* WORK REQUEST
Output each record exactly. Leave none out.

* RECORDS
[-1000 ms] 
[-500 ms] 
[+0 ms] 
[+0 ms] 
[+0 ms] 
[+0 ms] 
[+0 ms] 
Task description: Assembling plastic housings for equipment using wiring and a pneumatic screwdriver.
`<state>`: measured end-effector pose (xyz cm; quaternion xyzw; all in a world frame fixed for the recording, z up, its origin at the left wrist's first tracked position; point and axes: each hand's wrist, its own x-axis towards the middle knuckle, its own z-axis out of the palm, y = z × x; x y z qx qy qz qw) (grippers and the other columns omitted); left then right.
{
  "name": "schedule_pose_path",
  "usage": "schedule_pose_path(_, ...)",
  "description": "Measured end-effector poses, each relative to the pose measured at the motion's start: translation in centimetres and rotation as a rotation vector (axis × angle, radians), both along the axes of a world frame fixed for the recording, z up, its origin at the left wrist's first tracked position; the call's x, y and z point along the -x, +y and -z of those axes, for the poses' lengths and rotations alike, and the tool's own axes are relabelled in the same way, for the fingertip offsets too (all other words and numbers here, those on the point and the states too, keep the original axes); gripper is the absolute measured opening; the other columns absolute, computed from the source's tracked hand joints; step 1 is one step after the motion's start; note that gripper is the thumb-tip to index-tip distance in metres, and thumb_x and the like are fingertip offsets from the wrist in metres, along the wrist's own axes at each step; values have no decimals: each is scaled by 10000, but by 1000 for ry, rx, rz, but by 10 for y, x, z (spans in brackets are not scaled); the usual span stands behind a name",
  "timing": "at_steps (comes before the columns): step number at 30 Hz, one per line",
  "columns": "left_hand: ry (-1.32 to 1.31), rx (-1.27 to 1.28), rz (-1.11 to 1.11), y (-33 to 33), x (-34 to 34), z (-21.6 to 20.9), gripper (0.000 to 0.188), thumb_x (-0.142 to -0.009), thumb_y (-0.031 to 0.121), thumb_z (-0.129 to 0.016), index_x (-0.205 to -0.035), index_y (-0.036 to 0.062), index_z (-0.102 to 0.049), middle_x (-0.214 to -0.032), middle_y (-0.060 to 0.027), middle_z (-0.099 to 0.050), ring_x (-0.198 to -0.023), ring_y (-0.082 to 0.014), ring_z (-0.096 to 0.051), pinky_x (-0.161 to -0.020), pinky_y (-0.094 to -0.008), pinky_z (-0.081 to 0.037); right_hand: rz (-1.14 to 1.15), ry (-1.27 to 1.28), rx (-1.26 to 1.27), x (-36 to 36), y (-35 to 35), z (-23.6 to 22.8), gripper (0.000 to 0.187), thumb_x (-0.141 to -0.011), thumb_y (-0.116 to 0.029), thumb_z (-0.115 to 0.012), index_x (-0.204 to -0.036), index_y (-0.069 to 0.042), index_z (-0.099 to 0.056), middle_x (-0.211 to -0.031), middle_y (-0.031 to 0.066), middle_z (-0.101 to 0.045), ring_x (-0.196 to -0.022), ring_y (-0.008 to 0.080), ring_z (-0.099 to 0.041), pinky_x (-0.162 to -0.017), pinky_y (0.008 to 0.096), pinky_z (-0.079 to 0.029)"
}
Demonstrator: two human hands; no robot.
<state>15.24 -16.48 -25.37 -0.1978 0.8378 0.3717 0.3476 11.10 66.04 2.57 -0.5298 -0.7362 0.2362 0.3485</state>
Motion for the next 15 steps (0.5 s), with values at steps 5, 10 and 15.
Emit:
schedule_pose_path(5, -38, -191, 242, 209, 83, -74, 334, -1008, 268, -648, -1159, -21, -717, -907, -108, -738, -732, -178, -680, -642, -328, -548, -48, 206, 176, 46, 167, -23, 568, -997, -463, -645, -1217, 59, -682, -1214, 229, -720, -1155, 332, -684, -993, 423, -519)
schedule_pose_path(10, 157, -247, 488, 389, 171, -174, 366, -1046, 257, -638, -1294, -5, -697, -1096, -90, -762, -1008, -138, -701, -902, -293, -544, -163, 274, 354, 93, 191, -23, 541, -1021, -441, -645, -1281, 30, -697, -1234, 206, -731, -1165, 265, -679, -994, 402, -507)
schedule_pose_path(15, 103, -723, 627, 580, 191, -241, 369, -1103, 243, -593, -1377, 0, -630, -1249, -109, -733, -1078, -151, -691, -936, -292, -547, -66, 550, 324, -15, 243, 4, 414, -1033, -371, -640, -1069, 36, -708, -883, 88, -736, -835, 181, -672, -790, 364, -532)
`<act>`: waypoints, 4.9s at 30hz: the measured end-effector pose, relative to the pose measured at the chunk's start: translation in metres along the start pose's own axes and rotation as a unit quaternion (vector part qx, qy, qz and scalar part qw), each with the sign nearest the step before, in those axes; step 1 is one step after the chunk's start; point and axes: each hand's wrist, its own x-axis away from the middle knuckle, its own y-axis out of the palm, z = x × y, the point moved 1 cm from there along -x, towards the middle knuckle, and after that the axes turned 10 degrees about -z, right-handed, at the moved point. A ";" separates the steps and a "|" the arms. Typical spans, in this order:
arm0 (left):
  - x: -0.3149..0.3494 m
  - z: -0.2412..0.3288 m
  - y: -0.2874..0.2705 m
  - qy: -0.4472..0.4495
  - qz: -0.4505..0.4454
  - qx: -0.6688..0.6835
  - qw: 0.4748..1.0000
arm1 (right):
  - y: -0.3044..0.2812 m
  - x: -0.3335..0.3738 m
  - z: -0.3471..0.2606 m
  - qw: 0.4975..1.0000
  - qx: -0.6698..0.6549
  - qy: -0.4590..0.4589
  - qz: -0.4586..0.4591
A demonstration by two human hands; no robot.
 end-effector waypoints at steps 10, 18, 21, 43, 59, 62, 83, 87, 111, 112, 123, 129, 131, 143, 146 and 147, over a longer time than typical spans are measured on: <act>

* EXERCISE RESULT
[-1000 ms] 
[-500 ms] 
[+0 ms] 
[+0 ms] 
[+0 ms] 
[+0 ms] 
[+0 ms] 
Task description: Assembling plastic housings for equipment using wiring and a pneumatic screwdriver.
`<state>`: measured end-effector pose (xyz cm; quaternion xyzw; all in a world frame fixed for the recording, z up, its origin at the left wrist's first tracked position; point and axes: each hand's wrist, its own x-axis towards the middle knuckle, its own z-axis out of the palm, y = z × x; x y z qx qy qz qw) (grippers and the other columns omitted); left then right.
{
  "name": "schedule_pose_path",
  "usage": "schedule_pose_path(_, ...)",
  "description": "Measured end-effector poses, each relative to the pose measured at the motion's start: translation in centimetres and rotation as a rotation vector (axis × angle, radians), both along the axes of a world frame fixed for the recording, z up, its origin at the left wrist's first tracked position; the call's x, y and z point along the -x, +y and -z of those axes, for the poses' lengths and rotations alike, and the tool's own axes are relabelled in the same way, for the fingertip offsets too (all other words and numbers here, those on the point and the states too, keep the original axes); gripper is the absolute measured opening; the other columns absolute, computed from the source's tracked hand joints; step 1 is one step after the motion's start; note that gripper is the thumb-tip to index-tip distance in metres, and thumb_x and the like are fingertip offsets from the wrist in metres, along the wrist's own axes at each step; values have no decimals: each is scaled by 10000, but by 1000 for ry, rx, rz, but by 10 for y, x, z (spans in brackets are not scaled); the usual span stands behind a name",
  "timing": "at_steps (comes before the columns): step number at 30 Hz, one per line",
  "columns": "left_hand: ry (-1.32 to 1.31), rx (-1.27 to 1.28), rz (-1.11 to 1.11), y (-33 to 33), x (-34 to 34), z (-21.6 to 20.9), gripper (0.000 to 0.188), thumb_x (-0.142 to -0.009), thumb_y (-0.031 to 0.121), thumb_z (-0.129 to 0.016), index_x (-0.205 to -0.035), index_y (-0.036 to 0.062), index_z (-0.102 to 0.049), middle_x (-0.214 to -0.032), middle_y (-0.060 to 0.027), middle_z (-0.099 to 0.050), ring_x (-0.198 to -0.023), ring_y (-0.082 to 0.014), ring_z (-0.096 to 0.051), pinky_x (-0.161 to -0.020), pinky_y (-0.094 to -0.008), pinky_z (-0.081 to 0.037); right_hand: rz (-1.14 to 1.15), ry (-1.27 to 1.28), rx (-1.26 to 1.27), x (-36 to 36), y (-35 to 35), z (-23.6 to 22.8), gripper (0.000 to 0.187), thumb_x (-0.141 to -0.011), thumb_y (-0.116 to 0.029), thumb_z (-0.115 to 0.012), index_x (-0.204 to -0.036), index_y (-0.069 to 0.042), index_z (-0.099 to 0.056), middle_x (-0.211 to -0.031), middle_y (-0.031 to 0.066), middle_z (-0.101 to 0.045), ring_x (-0.196 to -0.022), ring_y (-0.008 to 0.080), ring_z (-0.099 to 0.041), pinky_x (-0.162 to -0.017), pinky_y (0.008 to 0.096), pinky_z (-0.079 to 0.029)"
}
Demonstrator: two human hands; no robot.
<state>15.24 -16.48 -25.37 -0.1978 0.8378 0.3717 0.3476 11.10 66.04 2.57 -0.5298 -0.7362 0.2362 0.3485</state>
Motion for the next 15 steps (0.5 s), with values at steps 5, 10 and 15.
Emit:
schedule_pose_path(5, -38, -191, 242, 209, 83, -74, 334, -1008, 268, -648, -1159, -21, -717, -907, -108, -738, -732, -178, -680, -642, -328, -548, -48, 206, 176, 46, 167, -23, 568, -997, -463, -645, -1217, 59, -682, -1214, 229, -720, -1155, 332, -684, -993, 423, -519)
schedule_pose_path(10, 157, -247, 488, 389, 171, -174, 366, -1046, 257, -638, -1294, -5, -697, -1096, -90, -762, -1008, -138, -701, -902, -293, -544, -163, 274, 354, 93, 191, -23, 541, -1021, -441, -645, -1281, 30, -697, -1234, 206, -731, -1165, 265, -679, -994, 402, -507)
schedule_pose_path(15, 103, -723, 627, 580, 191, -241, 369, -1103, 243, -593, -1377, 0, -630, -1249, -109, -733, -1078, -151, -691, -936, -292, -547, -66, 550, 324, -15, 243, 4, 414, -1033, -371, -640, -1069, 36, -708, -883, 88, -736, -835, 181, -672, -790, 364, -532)
`<act>`: waypoints, 4.9s at 30hz: the measured end-effector pose, relative to the pose measured at the chunk's start: translation in metres along the start pose's own axes and rotation as a unit quaternion (vector part qx, qy, qz and scalar part qw), each with the sign nearest the step before, in those axes; step 1 is one step after the chunk's start; point and axes: each hand's wrist, its own x-axis away from the middle knuckle, its own y-axis out of the palm, z = x × y, the point moved 1 cm from there along -x, towards the middle knuckle, and after that the axes turned 10 degrees about -z, right-handed, at the moved point. A ";" separates the steps and a "|" the arms. Typical spans, in this order:
arm0 (left):
  - x: -0.3149..0.3494 m
  - z: -0.2412..0.3288 m
  - y: -0.2874..0.2705 m
  - qy: -0.4472..0.4495
  - qz: -0.4505..0.4454
  - qx: -0.6688..0.6835
  - qw: 0.4748..1.0000
arm1 (right):
  - y: -0.3044..0.2812 m
  - x: -0.3335..0.3738 m
  - z: -0.3471..0.2606 m
  - qw: 0.4975..1.0000
  - qx: -0.6698..0.6549
  - qy: -0.4590..0.4589
  - qz: -0.4586..0.4591
A demonstration by two human hands; no robot.
 end-effector waypoints at steps 10, 18, 21, 43, 59, 62, 83, 87, 111, 112, 123, 129, 131, 143, 146 and 147, over a longer time than typical spans are measured on: <act>

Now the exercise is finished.